W I T N E S S E T H:
WHEREAS, Mortgagor executed and delivered unto First Union National Bank
of Florida ("First Union") that certain real estate balloon promissory note
dated October 8 1992, in the original principal amount of Eight Hundred Sixty
Two Thousand Five Hundred and No/100 Dollars ($862,500.00) (hereinafter the
"Note"), which Note is secured by that certain mortgage dated October 8, 1992,
and recorded October 12, 1992, in Official Records Book 4472, Page 4201, Public
Records of Orange County, Florida (as modified, the "Mortgage") for the purpose
of creating a lien on the real property more particularly described therein
(hereinafter referred to as "Property").
WHEREAS, the Mortgage secured payment of the Note and certain other
obligations more particularly described in the Mortgage; and
WHEREAS, on October 8, 1992, Mortgagor also executed and delivered to
First Union an Assignment of Leases and Rentals recorded October 12, 1992 in
Official Records Book 4472, Page 4226 (the "First Assignment") and a Uniform
Commercial Code Financing Statement recorded October 12, 1992 in Official
Records Book 4472, Page 4241, Public Records of Orange County, Florida; and
WHEREAS, on January 21, 1993 Mortgagor executed that certain
Modification of Note and Mortgage recorded March 12, 1993, in Official Records
Book 4535, Page 2586, Public Records of Orange County, Florida; and
WHEREAS, on July 31, 1996 Mortgagor executed that certain Notice of
Future Advance, Mortgage Modification and Spreading Agreement recorded August 1,
1996 in Official Records Book 5098, Page 3941, Public Records of Orange County,
Florida; and
WHEREAS, on July 31, 1996 Mortgagor also executed that certain
Collateral Assignment of Leases, Rents and Profits recorded August 1, 1996 in
Official Records Book 5098, Page 3946 (the "Second Assignment"), and a UCC-1
Financing Statement recorded August 1, 1996 in Official Records Book 5098, Page
3950, Public Records of Orange County, Florida (the "Financing Statement"); and
WHEREAS, on even date herewith, First Union has assigned the Note, the
Mortgage, the First and Second Assignments, the Financing Statement and certain
other loan documents to Mortgagee pursuant to that that certain Assignment of
Mortgage and Loan Documents recorded on even date immediately prior hereto; and
WHEREAS, Mortgagor has requested the Mortgagee to make an additional
advance in the principal amount of Four Hundred Twenty Thousand Five Hundred
Eighty Seven and 31/100 ($420,587.31) and to amend the terms of the Note and
Mortgage, and the parties have agreed to modify the terms thereof in the manner
hereinafter appearing; and
WHEREAS, Paragraph 1.17 of the Mortgage provides, among other things,
that the Mortgagee may, pursuant to the provisions of said paragraph, make
future and further advances from time to time, but that such secured
indebtedness shall not exceed at any time the maximum principal amount of two
times the amount of the Note, plus interest thereon, and any disbursements made
for the payment of taxes, levies, or insurance, on the Property, with interest
on such disbursements.
38
2
NOW, THEREFORE, in consideration of the covenants contained herein and
other good and valuable consideration, the receipt and sufficiency of which is
hereby acknowledged by the parties, the Mortgagor and Mortgagee agree as
follows:
1. Recitals. The above recitals are true and correct, are incorporated
herein by reference and are made a part hereof for all purposes.
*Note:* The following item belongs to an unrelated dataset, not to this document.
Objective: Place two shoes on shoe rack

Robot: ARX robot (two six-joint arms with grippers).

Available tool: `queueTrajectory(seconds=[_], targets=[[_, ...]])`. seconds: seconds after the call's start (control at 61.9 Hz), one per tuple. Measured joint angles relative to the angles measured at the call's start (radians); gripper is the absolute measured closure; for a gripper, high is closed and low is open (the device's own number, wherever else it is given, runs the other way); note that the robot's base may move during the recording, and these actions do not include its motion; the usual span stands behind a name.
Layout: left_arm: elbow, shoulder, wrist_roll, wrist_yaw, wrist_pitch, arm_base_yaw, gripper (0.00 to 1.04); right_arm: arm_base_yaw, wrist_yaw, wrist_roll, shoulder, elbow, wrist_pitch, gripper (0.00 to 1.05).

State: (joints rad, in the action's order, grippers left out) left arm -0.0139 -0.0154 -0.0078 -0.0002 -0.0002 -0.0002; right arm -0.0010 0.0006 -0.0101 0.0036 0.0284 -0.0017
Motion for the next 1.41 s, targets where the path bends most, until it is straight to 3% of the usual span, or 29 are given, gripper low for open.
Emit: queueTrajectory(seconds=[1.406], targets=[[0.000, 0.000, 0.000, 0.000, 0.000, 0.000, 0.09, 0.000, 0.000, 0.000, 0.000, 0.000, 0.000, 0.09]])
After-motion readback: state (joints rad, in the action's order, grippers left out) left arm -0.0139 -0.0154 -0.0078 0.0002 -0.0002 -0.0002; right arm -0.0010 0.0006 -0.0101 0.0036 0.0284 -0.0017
2. Validity of Documents. The Mortgage, the First Assignment, the Second
Assignment and the Financing Statement (hereinafter referred to as the "Security
Instruments"), the Note and the other loan documents, as amended on even date,
are valid, in full force, and of full legal effect and are enforceable in
accordance with their terms. There are no defenses, counterclaims, offsets,
demands or claims which the Mortgagor has in connection with either the loan or
the loan documents which could be asserted to reduce or eliminate all or any
part of Mortgagor's obligations under the loan documents or which could be
asserted to mitigate or excuse Mortgagor's defaults in payment or performance of
the obligations, or if any, such defenses or offsets are hereby waived and
released by Mortgagor.
3. Releases. Effective on even date, Mortgagor hereby releases, acquits
and forever discharges First Union, Mortgagee and their parents, subsidiaries,
affiliates, directors, officers, employees, attorneys, agents, servants and
representatives as well as the respective heirs, personal representatives,
successors and assigns or any and all of them (collectively "the Released
Mortgagee Parties") from any and all claims, counterclaims, demands, debts,
actions, causes of action, suits, contracts, indebtedness, agreements,
obligations, accounts, defenses, offsets against the indebtedness and
liabilities of any kind or character whatsoever, known or unknown, suspected or
unsuspected, in contract or in tort, in law or in equity, including without
limitation, such claims and defenses as fraud, mistake, duress,
misrepresentation, breach of contract, negligence, breach of duty, tortious
interference with advantageous relationships and usury which the Mortgagor ever
had, now have or hereafter might have against the Released Mortgagee Parties,
jointly or severally, for or by reason of any matter, cause or thing whatsoever
occurring up to the date of execution hereof, which relates to, in whole or in
part, directly or indirectly: (a) the loan; (b) the loan documents; (c) the
obligations; (d) the collateral; or (e) the administration of the loan. In
addition, the Mortgagor agrees not to commence, join in, prosecute or
participate in any suit or other proceeding in a position which is adverse to
any of the Released Mortgagee Parties arising directly or indirectly from any of
the foregoing matters.
4. Current Balance. The unpaid principal balance of the Note on the date
hereof is One Million Two Hundred Seventy Nine Thousand Four Hundred Twelve and
69/100 and Dollars ($1,279,412.69), and interest is paid through May 31, 2001.
5. Maturity Date. The maturity date of the Note and the Mortgage are
hereby extended until June 1, 2016 (the "Maturity Date").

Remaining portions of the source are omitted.